1 Vinča Institute of Nuclear Sciences, University of Belgrade, Belgrade 11001, Serbia.

2 Faculty of Medical Sciences, University of Kragujevac, Kragujevac 34000, Serbia.

出版信息

Exp Biol Med (Maywood). 2017 May;242(10):1015-1024. doi: 10.1177/1535370216669611. Epub 2016 Sep 15.

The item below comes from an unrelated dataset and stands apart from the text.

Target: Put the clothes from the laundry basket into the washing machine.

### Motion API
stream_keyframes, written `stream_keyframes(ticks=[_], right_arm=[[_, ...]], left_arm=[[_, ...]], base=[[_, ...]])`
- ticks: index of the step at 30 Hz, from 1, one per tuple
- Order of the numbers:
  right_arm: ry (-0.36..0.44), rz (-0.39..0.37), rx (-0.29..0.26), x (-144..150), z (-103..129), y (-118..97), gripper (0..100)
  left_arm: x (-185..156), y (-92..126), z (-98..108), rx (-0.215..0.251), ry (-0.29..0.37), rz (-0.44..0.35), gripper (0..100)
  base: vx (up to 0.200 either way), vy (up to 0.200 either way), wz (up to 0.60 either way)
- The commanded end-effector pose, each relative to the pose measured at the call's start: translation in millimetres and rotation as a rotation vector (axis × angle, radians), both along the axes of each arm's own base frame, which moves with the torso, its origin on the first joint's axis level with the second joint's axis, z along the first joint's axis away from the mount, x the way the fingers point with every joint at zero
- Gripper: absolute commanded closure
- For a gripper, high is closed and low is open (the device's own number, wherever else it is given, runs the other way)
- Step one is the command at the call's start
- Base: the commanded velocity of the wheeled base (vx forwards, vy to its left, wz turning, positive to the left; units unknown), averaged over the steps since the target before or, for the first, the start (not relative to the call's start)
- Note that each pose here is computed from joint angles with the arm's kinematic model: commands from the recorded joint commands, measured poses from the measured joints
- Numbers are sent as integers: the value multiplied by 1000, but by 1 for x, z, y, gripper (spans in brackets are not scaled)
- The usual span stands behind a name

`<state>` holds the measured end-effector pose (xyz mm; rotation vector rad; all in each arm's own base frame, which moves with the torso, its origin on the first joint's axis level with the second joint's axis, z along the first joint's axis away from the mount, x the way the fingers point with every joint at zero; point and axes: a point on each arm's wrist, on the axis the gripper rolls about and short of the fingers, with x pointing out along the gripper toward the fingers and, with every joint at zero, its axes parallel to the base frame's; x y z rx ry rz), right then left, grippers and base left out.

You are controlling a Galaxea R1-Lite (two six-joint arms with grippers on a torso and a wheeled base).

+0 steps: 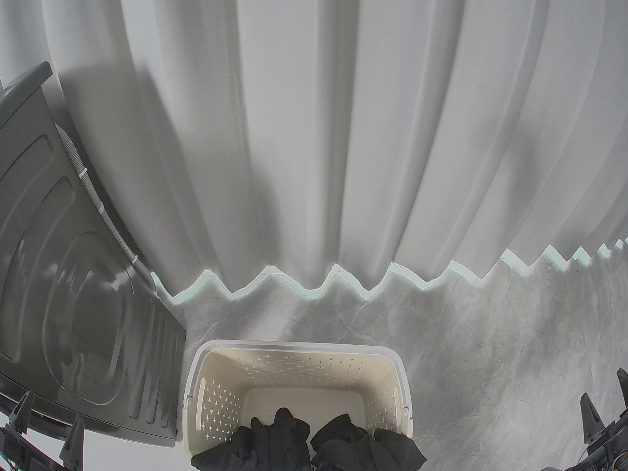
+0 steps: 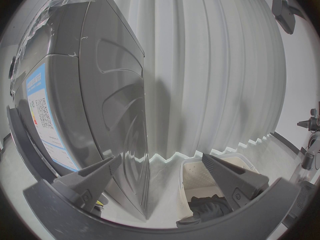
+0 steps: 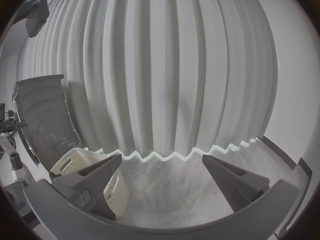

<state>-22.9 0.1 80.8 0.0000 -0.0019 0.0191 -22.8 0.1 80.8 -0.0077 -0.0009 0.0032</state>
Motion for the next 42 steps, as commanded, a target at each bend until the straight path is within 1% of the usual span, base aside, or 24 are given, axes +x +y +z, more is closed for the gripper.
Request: stream_keyframes(ticks=[1, 4, 42], right_arm=[[2, 1, 0, 0, -5, 0, 0], [2, 1, 0, 0, -5, 0, 0], [2, 1, 0, 0, -5, 0, 0]], left_arm=[[0, 0, -5, -2, 2, 1, 0], [0, 0, -5, 0, 2, 0, 0], [0, 0, -5, 2, 2, 0, 0]], base=[[0, 0, 0], [200, 0, 0], [0, 0, 0]])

DOI:10.1177/1535370216669611
PMID:27633574
原文链接:https://pmc.ncbi.nlm.nih.gov/articles/PMC5444635/
Abstract

The aim of this study was to investigate effects of irradiations with the therapeutic proton and carbon ion beams in two non-small cell lung cancers, CRL5876 adenocarcinoma and HTB177 large cell lung carcinoma. The DNA damage response dynamics, cell cycle regulation, and cell death pathway activation were followed. Viability of both cell lines was lower after carbon ions compared to the therapeutic proton irradiations. HTB177 cells showed higher recovery than CRL5876 cells seven days following the treatments, but the survival rates of both cell lines were lower after exposure to carbon ions with respect to therapeutic protons. When analyzing cell cycle distribution of both CRL5876 and HTB177 cells, it was noticed that therapeutic protons predominantly induced G1 arrest, while the cells after carbon ions were arrested in G2/M phase. The results illustrated that differences in the levels of phosphorylated H2AX, a double-strand break marker, exist after therapeutic proton and carbon ion irradiations. We also observed dose- and time-dependent increase in the p53 and p21 levels after applied irradiations. Carbon ions caused larger increase in the quantity of p53 and p21 compared to therapeutic protons. These results suggested that various repair mechanisms were induced in the treated cells. Considering the fact that we have not observed any distinct change in the Bax/Bcl-2 ratio following irradiations, it seemed that different types of cell death were involved in the response to the two types of irradiations that were applied.

摘要

本研究的目的是调查治疗性质子束和碳离子束照射对两种非小细胞肺癌(CRL5876腺癌和HTB177大细胞肺癌)的影响。跟踪DNA损伤反应动力学、细胞周期调控和细胞死亡途径激活情况。与治疗性质子照射相比,碳离子照射后两种细胞系的活力均较低。治疗后7天,HTB177细胞的恢复情况比CRL5876细胞更好,但与治疗性质子照射相比,两种细胞系在接受碳离子照射后的存活率均较低。在分析CRL5876和HTB177细胞的细胞周期分布时,发现治疗性质子主要诱导G1期阻滞,而碳离子照射后的细胞则阻滞在G2/M期。结果表明,治疗性质子和碳离子照射后,双链断裂标志物磷酸化H2AX的水平存在差异。我们还观察到照射后p53和p21水平呈剂量和时间依赖性增加。与治疗性质子相比,碳离子导致p53和p21的量增加更大。这些结果表明,处理后的细胞诱导了各种修复机制。鉴于我们在照射后未观察到Bax/Bcl-2比值有任何明显变化,似乎两种照射方式所引发的细胞死亡反应涉及不同类型的细胞死亡。